You can integrate the OCI Vault service into Data Science jobs using resource principals.

Before you begin:

  • For the resource principal in the job to have access to a vault, ensure that you have a dynamic group in your compartment that either specifies the instance or the resource principal. For example, you could use the resource principal and a dynamic group with this rule:

    all {resource.type='datasciencejobrun',resource.compartment.id='<compartment_ocid>'}
  • For the job to run, you have to ensure that you have at least be able to manage secret-family on the dynamic group.
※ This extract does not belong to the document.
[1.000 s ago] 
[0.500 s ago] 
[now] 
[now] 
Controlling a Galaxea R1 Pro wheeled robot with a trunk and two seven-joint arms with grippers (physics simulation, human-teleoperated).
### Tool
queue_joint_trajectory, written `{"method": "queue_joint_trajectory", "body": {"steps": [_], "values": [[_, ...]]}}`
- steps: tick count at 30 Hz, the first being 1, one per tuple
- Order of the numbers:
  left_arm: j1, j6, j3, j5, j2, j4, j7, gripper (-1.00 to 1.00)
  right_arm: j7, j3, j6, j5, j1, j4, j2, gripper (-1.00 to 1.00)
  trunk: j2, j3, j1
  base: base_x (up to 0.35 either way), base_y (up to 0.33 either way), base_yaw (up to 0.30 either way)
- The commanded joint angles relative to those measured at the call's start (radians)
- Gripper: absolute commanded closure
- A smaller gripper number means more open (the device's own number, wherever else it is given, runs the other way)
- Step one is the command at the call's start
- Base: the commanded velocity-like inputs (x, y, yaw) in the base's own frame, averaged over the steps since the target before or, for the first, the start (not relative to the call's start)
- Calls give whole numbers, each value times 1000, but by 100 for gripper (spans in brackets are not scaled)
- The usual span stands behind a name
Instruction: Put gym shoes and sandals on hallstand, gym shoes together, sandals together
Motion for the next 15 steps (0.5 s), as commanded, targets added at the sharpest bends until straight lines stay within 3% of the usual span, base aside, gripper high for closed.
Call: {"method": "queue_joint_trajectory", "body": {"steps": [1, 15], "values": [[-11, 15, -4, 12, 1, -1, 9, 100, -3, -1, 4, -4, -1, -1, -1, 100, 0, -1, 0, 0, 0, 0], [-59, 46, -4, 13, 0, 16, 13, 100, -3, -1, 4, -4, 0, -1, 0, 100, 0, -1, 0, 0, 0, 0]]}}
For example:

    Allow dynamic-group <dynamic_group_name> to manage secret-family in compartment <compartment_name>

    The Using the OCI Instance Principals and Vault with Python to retrieve a Secret blog post provides useful details.

  • Download, unzip, and review the zipped_python_job.zip sample file that demonstrates the following:

    • Initializing the vault client in the job using the Python SDK
    • Reads a secret by using the secret OCID.
    • Decodes the secrete bundle and shows the actual secret content.

    Since jobs have access to the resource principal, you could initialize all the Vault clients available in the Python SDK.

  • Create a vault that has a master key, a secret, and add policy statement to all the job resource principals to manage secret-family.

  1. From the Console, create a new job.
  2. Run the job to test that it works.
  3. Monitor the job run for a successful finish.
  4. (Optional) If you used logging, then you can review them to see the job run values.